### Work instructions
Below are records to be output exactly, every one of them.

### Dataset content
---

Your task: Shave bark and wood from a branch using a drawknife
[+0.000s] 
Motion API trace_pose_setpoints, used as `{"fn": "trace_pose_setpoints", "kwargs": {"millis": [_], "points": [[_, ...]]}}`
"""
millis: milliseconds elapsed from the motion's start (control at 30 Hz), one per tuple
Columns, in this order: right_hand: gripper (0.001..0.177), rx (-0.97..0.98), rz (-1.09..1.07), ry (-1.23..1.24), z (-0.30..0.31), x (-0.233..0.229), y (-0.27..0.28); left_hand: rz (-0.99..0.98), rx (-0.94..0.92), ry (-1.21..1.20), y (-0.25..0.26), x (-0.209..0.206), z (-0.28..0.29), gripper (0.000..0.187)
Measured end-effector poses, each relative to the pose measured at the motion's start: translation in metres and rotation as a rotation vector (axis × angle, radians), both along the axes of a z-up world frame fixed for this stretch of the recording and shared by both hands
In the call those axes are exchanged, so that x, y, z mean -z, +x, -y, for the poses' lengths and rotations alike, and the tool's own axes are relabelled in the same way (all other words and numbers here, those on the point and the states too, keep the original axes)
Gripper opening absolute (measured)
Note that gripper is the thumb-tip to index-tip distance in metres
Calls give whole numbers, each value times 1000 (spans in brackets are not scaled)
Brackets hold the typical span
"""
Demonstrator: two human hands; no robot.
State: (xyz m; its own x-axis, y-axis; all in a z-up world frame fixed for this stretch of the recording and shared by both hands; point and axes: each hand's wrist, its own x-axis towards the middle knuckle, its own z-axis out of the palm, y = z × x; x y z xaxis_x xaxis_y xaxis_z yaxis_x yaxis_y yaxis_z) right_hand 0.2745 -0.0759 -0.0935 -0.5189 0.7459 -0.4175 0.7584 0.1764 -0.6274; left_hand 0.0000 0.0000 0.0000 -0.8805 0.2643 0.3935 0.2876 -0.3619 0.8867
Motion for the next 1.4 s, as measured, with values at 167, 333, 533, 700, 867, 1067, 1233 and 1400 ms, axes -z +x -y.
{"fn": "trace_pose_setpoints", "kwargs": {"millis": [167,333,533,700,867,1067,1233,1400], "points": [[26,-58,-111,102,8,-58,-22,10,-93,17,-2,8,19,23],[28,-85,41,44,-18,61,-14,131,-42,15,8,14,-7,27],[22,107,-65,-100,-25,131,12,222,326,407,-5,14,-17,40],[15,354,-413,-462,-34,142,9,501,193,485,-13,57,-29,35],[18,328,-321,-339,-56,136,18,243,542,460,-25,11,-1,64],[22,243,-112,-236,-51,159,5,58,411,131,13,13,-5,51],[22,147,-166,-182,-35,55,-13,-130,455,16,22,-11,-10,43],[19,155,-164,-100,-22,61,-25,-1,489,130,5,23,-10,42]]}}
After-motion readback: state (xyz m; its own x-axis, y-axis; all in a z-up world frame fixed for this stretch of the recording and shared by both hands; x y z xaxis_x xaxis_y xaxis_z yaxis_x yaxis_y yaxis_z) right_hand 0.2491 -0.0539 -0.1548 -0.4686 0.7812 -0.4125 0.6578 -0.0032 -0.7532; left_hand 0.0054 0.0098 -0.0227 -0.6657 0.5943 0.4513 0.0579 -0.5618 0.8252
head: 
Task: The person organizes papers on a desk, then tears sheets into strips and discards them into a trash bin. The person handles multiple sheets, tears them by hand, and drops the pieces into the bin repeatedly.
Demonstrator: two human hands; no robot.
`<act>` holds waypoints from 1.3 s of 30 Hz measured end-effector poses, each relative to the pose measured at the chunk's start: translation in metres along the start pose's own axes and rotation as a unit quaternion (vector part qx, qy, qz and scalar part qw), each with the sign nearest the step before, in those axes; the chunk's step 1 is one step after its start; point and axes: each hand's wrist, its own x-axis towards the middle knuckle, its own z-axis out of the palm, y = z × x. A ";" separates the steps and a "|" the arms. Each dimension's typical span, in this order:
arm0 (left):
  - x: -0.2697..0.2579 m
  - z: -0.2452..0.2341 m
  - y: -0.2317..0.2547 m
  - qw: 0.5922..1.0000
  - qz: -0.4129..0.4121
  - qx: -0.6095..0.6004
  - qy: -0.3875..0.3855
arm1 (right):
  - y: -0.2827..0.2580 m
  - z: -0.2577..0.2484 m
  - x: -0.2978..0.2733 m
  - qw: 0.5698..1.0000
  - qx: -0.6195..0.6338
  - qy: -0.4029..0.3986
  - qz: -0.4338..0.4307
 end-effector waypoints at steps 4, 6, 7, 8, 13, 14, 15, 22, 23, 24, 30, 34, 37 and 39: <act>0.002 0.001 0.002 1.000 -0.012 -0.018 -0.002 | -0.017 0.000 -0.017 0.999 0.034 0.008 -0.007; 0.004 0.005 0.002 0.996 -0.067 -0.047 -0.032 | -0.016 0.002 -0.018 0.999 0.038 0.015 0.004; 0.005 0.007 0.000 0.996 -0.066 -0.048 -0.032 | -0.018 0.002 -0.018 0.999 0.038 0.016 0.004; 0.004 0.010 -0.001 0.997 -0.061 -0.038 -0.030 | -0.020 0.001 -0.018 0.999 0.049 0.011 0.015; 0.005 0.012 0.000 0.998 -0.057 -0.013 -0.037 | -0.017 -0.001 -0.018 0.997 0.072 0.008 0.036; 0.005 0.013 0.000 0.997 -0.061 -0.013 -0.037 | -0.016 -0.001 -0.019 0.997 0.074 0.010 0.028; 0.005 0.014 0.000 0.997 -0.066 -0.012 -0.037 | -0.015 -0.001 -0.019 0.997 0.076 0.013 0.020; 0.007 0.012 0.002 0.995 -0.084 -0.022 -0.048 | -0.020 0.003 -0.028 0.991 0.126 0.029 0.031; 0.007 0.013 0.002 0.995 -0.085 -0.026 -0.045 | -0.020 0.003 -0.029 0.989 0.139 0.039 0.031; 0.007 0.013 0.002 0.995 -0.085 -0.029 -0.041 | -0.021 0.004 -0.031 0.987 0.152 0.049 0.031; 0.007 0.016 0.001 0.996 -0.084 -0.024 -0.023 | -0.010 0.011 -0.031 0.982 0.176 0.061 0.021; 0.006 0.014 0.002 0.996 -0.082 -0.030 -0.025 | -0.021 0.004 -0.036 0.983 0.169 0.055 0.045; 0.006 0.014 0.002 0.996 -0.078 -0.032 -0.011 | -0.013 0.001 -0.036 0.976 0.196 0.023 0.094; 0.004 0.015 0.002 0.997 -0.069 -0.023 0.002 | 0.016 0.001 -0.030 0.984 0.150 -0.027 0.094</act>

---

### Written response
Your task: Shave bark and wood from a branch using a drawknife
[+0.000s] 
Motion API trace_pose_setpoints, used as `{"fn": "trace_pose_setpoints", "kwargs": {"millis": [_], "points": [[_, ...]]}}`
"""
millis: milliseconds elapsed from the motion's start (control at 30 Hz), one per tuple
Columns, in this order: right_hand: gripper (0.001..0.177), rx (-0.97..0.98), rz (-1.09..1.07), ry (-1.23..1.24), z (-0.30..0.31), x (-0.233..0.229), y (-0.27..0.28); left_hand: rz (-0.99..0.98), rx (-0.94..0.92), ry (-1.21..1.20), y (-0.25..0.26), x (-0.209..0.206), z (-0.28..0.29), gripper (0.000..0.187)
Measured end-effector poses, each relative to the pose measured at the motion's start: translation in metres and rotation as a rotation vector (axis × angle, radians), both along the axes of a z-up world frame fixed for this stretch of the recording and shared by both hands
In the call those axes are exchanged, so that x, y, z mean -z, +x, -y, for the poses' lengths and rotations alike, and the tool's own axes are relabelled in the same way (all other words and numbers here, those on the point and the states too, keep the original axes)
Gripper opening absolute (measured)
Note that gripper is the thumb-tip to index-tip distance in metres
Calls give whole numbers, each value times 1000 (spans in brackets are not scaled)
Brackets hold the typical span
"""
Demonstrator: two human hands; no robot.
State: (xyz m; its own x-axis, y-axis; all in a z-up world frame fixed for this stretch of the recording and shared by both hands; point and axes: each hand's wrist, its own x-axis towards the middle knuckle, its own z-axis out of the palm, y = z × x; x y z xaxis_x xaxis_y xaxis_z yaxis_x yaxis_y yaxis_z) right_hand 0.2745 -0.0759 -0.0935 -0.5189 0.7459 -0.4175 0.7584 0.1764 -0.6274; left_hand 0.0000 0.0000 0.0000 -0.8805 0.2643 0.3935 0.2876 -0.3619 0.8867
Motion for the next 1.4 s, as measured, with values at 167, 333, 533, 700, 867, 1067, 1233 and 1400 ms, axes -z +x -y.
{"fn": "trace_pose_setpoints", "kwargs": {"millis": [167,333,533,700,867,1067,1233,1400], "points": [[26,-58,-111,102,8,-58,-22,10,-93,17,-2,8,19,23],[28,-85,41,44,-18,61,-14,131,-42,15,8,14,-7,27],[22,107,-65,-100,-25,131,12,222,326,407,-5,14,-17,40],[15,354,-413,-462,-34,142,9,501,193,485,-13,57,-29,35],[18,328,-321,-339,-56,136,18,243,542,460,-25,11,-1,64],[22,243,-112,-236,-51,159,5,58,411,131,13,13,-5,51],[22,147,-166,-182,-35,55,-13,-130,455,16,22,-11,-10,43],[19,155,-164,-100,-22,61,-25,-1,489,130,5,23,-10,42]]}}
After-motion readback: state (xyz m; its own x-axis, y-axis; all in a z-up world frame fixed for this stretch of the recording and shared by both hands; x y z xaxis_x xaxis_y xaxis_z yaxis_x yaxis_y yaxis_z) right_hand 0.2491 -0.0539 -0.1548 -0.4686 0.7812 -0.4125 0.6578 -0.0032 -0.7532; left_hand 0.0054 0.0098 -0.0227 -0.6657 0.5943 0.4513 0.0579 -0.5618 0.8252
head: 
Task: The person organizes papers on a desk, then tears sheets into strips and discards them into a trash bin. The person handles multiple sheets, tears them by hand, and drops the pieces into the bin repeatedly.
Demonstrator: two human hands; no robot.
`<act>` holds waypoints from 1.3 s of 30 Hz measured end-effector poses, each relative to the pose measured at the chunk's start: translation in metres along the start pose's own axes and rotation as a unit quaternion (vector part qx, qy, qz and scalar part qw), each with the sign nearest the step before, in those axes; the chunk's step 1 is one step after its start; point and axes: each hand's wrist, its own x-axis towards the middle knuckle, its own z-axis out of the palm, y = z × x. A ";" separates the steps and a "|" the arms. Each dimension's typical span, in this order:
arm0 (left):
  - x: -0.2697..0.2579 m
  - z: -0.2452..0.2341 m
  - y: -0.2317..0.2547 m
  - qw: 0.5922..1.0000
  - qz: -0.4129..0.4121
  - qx: -0.6095..0.6004
  - qy: -0.3875..0.3855
arm1 (right):
  - y: -0.2827..0.2580 m
  - z: -0.2577..0.2484 m
  - x: -0.2978..0.2733 m
  - qw: 0.5698..1.0000
  - qx: -0.6195..0.6338
  - qy: -0.4029..0.3986
  - qz: -0.4338..0.4307
 end-effector waypoints at steps 4, 6, 7, 8, 13, 14, 15, 22, 23, 24, 30, 34, 37 and 39: <act>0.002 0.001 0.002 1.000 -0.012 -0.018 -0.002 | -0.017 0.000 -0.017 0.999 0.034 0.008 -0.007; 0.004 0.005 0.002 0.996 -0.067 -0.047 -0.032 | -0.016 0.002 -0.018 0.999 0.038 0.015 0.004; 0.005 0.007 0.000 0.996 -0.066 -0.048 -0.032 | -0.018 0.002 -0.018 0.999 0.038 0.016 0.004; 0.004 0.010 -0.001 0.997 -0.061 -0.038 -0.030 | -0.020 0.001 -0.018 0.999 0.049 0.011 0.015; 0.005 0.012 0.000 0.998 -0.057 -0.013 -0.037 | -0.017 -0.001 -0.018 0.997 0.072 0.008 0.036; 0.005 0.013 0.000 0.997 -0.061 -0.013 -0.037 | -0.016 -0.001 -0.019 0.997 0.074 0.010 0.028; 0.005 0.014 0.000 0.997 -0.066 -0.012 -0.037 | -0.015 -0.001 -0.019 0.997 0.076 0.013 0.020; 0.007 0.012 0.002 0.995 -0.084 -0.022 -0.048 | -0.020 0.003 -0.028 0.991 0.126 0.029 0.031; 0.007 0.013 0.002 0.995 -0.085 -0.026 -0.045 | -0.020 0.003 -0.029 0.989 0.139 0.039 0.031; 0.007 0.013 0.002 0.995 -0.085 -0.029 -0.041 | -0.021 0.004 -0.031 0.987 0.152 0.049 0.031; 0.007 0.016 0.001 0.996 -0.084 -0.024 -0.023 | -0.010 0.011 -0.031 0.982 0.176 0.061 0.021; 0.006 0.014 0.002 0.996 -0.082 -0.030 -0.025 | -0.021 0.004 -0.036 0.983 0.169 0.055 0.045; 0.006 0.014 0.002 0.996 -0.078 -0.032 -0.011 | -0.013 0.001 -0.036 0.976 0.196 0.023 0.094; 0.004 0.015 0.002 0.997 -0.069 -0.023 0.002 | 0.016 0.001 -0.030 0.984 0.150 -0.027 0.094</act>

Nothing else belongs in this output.